Among men, median wages have "declined by 28 percent, or almost $13,000 (in constant dollars)" since 1969. (And no, 1969 was not cherry-picked as their peak; they peaked in 1973.)
That's from a post called "The Struggles of Men" on the New York Times' Economix blog.
If you go to that post and look at the chart, you can see how much difference it makes whether we include all men, or just men who are working full time. Not surprisingly, the latter measure (represented by the red line on the chart) paints a rosier picture.
The blue line includes men who have dropped out of the labor force. If you go by that measure, men's wages seem to be taking a firm nosedive.
An Economix commenter says:
After about 1970 there was a big expansion of the labor force, for three reasons. The first was the Hart-Cellar act of 1965, which produced a big increase in immigration. The second was a surge of women into the labor force after 1970. The third was the entry of the baby boom kids in the late '70s.(That commenter has expanded on those points in a blog post, which seems to be totally anonymous.)
It really shouldn't be a surprise that an expansion of the labor supply leads to stagnant or falling prices (wages).
Glenn Reynolds posted the blog post to Facebook, and Brittany Gardner had this take (she gave me permission to quote from our discussion using her name):
As female strengths (empathy, social networks, collaboration) become increasingly marketable in a workforce, we will have to be sure that male strengths (competition, experimentation, systems thinking) can find a new niche and balance to match. With many traditionally "male-dominated" fields being automated or outsourced, I think that one logical entry field will be one women have dominated for a while.... child-rearing. Early education needs a complete overhaul to meet the needs of the next generation, and who better to design and implement new systems and experiment bravely and rationally, than men?I responded:
Men may also find they are uniquely equipped to get kids off the couches, net, and video games for a bit, and into the physical world, working on hands-on projects, games, experiments, and exploration.
I agree about child-rearing, but the norms against men taking a lead role in raising children seem to be a lot more entrenched than the norms against women in the workforce. It's no longer socially acceptable to question whether women can do any job they want, but boys will still be teased if they pretend to be daddies; we'd feel more comfortable to see them pretending to be mass murderers. Many people might accept the idea of a stay-at-home dad in theory, but how many men would truly feel comfortable in that role in practice? Alas, men aren't seen as one of the kinds of people we're supposed to be concerned with, so anyone trying to draw attention to these issues will be fighting an uphill battle.Glenn Reynolds said:
I think John's right, especially as any man who actually does want to work with children is immediately suspect as a child abuser.(See "Eek! A Male!")
Here's Brittany Gardner's response to my comment:
There is a growing number of stay-at-home dads at the park and at playgroups I've attended.

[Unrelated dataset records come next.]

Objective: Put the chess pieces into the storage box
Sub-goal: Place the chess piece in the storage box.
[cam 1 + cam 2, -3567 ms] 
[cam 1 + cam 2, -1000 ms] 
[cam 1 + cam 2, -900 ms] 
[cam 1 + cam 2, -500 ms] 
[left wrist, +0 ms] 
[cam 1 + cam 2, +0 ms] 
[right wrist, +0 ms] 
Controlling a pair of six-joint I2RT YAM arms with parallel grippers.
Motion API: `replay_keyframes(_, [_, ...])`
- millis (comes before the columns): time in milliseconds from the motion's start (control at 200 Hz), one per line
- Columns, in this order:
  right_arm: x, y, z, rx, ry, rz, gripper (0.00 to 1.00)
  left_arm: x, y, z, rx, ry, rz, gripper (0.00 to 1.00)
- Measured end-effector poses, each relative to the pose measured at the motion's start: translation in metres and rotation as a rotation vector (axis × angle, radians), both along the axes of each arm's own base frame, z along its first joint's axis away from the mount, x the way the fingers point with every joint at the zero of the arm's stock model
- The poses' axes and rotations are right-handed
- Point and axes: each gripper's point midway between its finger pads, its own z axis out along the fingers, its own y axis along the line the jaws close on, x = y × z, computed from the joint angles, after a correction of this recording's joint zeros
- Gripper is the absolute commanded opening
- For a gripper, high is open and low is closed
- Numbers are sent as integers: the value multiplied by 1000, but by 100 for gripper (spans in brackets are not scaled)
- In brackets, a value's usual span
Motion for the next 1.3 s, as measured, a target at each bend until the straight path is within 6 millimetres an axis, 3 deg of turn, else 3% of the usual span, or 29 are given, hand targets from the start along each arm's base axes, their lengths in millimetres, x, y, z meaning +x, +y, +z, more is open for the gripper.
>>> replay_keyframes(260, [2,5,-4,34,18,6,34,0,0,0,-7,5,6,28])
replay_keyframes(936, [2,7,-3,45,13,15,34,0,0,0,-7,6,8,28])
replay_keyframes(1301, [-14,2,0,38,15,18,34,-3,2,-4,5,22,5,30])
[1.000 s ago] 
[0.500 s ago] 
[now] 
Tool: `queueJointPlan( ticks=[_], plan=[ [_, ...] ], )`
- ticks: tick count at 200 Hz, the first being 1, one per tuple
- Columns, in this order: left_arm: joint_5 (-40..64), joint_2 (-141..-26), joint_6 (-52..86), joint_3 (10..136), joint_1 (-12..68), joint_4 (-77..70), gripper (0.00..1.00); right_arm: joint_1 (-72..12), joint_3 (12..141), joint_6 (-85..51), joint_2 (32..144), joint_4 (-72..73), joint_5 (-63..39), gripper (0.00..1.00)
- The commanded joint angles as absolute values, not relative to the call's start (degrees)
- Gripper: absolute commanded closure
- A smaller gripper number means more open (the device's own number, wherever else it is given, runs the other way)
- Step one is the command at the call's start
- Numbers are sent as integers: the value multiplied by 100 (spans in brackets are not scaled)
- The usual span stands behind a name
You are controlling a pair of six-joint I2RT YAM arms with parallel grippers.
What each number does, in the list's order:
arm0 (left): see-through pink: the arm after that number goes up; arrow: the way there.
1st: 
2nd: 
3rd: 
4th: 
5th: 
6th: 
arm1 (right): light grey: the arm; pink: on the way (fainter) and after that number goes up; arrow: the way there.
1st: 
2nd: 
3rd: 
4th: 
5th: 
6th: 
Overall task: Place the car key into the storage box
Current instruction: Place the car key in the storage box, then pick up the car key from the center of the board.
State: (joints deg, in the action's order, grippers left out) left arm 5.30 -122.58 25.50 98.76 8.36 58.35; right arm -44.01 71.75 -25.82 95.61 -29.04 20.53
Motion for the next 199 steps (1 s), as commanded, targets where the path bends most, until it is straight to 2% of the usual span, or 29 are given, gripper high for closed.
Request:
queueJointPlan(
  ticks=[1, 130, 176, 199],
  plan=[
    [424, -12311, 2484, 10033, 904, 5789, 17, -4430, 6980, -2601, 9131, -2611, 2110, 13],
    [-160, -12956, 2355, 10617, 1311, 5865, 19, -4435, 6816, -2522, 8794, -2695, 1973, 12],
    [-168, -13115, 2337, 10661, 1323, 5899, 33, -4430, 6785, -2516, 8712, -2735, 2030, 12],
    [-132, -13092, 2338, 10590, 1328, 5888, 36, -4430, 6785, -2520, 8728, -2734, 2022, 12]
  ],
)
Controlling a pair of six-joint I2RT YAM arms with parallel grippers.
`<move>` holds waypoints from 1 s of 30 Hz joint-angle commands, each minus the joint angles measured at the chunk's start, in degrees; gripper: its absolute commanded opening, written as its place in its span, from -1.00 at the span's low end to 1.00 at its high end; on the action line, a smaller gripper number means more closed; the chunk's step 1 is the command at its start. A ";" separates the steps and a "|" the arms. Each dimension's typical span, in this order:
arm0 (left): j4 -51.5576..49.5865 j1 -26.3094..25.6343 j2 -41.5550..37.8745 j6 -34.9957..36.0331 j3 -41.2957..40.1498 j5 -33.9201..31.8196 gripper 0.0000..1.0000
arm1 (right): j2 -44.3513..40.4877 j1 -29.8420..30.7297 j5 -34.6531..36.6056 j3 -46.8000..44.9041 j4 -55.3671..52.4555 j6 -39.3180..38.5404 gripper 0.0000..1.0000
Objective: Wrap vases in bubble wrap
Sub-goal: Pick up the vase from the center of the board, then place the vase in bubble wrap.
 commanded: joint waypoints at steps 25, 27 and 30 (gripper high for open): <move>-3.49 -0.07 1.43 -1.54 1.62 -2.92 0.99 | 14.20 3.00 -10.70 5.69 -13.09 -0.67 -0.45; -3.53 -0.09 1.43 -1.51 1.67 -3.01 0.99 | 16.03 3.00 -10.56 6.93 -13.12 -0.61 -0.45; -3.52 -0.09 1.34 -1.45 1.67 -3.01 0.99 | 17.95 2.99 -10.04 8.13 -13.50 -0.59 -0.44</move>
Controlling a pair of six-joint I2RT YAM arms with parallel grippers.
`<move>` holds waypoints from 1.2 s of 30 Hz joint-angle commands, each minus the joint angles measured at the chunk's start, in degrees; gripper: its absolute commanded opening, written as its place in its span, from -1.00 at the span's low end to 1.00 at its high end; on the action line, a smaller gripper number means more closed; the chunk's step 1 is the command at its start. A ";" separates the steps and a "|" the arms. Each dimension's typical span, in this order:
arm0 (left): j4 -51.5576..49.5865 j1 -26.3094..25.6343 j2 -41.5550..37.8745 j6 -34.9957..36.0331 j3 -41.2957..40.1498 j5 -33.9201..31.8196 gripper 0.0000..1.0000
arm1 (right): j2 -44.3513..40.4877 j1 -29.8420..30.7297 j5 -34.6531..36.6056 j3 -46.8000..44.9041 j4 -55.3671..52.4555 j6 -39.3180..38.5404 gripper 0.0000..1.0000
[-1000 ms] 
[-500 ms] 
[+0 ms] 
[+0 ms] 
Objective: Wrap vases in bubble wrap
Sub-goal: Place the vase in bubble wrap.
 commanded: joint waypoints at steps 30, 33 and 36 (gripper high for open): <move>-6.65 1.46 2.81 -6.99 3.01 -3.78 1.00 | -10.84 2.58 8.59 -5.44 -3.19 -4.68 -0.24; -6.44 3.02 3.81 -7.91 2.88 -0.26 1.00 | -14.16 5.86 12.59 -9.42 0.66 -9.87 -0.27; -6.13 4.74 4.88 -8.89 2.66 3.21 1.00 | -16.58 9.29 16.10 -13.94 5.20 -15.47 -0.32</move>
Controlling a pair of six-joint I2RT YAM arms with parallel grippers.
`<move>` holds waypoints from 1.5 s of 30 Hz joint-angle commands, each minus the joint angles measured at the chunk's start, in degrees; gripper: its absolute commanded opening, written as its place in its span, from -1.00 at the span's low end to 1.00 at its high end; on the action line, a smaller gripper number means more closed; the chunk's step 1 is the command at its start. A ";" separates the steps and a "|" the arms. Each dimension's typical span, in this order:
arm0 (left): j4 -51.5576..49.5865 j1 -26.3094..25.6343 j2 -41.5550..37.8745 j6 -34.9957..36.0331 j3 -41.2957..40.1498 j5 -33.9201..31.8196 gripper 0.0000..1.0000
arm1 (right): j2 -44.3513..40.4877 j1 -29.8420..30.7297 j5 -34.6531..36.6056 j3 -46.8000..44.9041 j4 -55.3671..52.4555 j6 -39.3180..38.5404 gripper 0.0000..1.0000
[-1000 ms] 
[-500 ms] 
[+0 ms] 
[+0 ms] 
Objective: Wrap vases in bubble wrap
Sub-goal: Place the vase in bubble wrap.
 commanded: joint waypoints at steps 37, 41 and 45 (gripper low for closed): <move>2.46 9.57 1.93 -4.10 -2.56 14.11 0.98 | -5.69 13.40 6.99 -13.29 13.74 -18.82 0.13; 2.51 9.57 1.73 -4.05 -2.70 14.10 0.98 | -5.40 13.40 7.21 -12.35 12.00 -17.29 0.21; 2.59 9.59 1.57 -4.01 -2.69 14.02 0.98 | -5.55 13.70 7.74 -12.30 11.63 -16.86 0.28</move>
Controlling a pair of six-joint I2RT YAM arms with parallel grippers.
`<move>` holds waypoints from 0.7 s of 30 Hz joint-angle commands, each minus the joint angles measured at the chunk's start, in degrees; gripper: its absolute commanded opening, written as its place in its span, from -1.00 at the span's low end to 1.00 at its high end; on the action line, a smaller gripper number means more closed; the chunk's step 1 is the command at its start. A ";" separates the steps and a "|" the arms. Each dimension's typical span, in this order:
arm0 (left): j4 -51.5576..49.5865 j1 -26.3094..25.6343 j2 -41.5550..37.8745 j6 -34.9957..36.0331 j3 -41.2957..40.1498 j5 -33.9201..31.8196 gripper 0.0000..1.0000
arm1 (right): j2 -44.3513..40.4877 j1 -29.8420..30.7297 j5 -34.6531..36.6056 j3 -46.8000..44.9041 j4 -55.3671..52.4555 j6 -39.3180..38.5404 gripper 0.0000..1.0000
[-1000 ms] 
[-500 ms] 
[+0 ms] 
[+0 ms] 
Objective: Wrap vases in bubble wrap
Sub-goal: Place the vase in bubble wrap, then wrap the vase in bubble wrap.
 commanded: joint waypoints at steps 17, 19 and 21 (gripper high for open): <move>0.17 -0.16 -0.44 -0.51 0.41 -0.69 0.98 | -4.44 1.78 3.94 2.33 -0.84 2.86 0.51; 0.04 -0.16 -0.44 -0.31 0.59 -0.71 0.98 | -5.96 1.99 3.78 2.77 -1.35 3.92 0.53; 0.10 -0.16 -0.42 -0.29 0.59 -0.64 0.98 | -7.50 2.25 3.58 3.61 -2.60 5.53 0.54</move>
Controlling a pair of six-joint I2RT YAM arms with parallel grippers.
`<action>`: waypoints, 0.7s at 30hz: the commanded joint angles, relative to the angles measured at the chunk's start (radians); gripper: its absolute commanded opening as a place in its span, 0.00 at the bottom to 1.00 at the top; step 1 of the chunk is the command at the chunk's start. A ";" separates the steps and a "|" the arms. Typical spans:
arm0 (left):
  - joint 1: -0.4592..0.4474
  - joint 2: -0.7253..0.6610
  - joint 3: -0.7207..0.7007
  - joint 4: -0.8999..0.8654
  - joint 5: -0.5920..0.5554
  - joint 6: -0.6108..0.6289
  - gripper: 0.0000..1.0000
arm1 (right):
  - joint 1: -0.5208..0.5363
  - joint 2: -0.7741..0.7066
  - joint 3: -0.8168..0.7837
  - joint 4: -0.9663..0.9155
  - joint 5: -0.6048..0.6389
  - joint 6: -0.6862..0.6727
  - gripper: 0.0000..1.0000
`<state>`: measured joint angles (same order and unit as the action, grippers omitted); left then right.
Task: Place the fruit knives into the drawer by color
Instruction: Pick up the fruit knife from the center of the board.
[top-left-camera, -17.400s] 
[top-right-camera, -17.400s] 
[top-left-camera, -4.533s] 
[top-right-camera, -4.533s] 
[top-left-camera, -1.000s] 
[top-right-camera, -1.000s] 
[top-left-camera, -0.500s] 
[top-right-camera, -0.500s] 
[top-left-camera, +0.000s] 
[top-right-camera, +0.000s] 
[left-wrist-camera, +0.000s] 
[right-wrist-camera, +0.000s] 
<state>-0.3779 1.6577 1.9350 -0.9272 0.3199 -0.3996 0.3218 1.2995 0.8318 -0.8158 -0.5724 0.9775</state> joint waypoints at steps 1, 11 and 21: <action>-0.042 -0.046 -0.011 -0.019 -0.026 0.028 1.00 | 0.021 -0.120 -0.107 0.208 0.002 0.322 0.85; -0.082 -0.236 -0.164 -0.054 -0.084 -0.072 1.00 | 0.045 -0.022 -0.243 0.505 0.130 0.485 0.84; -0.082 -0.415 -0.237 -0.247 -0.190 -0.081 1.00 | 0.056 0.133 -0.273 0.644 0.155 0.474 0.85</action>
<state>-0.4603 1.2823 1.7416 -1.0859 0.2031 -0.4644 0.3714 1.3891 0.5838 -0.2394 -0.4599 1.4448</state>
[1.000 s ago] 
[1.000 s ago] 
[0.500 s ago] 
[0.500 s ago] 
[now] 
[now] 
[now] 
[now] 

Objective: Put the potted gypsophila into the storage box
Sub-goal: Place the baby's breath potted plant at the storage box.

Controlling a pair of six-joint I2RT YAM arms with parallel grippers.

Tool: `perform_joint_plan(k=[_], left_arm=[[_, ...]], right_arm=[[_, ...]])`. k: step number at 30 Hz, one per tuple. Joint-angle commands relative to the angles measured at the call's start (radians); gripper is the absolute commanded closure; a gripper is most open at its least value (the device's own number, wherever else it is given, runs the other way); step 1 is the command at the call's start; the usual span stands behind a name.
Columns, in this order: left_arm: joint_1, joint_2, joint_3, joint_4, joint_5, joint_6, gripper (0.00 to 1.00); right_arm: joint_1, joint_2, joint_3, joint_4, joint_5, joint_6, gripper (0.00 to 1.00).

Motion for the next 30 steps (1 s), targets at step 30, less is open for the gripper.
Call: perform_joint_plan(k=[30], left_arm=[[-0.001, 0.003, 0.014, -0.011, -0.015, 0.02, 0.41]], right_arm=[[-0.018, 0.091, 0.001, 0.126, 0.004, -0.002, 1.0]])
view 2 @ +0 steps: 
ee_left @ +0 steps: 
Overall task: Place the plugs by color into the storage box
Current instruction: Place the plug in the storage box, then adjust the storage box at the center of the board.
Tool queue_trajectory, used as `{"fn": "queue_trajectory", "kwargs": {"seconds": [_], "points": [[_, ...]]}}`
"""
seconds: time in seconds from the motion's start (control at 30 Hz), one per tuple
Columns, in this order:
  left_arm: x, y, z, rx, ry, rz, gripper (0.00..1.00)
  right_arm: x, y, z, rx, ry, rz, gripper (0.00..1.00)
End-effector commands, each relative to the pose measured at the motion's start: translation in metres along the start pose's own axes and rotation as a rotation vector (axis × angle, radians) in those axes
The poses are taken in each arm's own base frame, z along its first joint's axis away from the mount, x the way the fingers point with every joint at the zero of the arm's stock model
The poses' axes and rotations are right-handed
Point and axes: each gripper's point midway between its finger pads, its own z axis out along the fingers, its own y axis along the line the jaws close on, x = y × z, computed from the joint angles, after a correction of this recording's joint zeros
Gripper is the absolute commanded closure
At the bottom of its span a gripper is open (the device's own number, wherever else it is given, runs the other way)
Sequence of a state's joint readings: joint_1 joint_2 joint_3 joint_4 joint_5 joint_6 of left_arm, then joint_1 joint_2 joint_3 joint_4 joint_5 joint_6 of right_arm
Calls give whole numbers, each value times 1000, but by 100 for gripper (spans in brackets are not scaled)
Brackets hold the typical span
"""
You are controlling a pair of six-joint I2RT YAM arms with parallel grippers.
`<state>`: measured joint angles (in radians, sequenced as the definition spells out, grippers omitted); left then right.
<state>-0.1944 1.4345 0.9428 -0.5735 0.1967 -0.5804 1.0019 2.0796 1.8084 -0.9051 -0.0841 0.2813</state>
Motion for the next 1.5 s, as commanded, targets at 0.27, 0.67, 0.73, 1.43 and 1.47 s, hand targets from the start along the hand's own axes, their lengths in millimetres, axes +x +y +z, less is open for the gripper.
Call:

I was impressed at how much "better" they seemed to be at effortlessly managing behavior and teaching/interacting with their children . . . .And here's her response to Glenn Reynolds:
If it's true that unemployment is becoming a reality for more men, talking up roles with the next generation makes a lot of sense, and other projects can be worked on simultaneously. (All the stay-at-home fathers I know also work from home, or have productive hobbies they can work on simultaneously and involve their children in, to both parties' benefit and enrichment.)
The idea that steer-heading the next generation of humans is somehow emasculating, needs to be abandoned.
To paraphrase a quote I read recently: Sense of masculinity has always flowed from men's utility in society. Not the other way around.
I think the suspicion directed at men who want to work with children mirrors the suspicion of motives we direct at women who take leadership positions . . . I think the more we normalize both, the better.
1 comments:
Interesting that she uses "steer" and "emasculating" in the same sentence.
I was a stay-home father for six years, writing books at the same time, and I think I did a good job, and it was very rewarding for me, but I can't say I was always comfortable in the role. I wish I'd been more so -- my discomfort was completely unnecessary, the result of culturally based insecurities.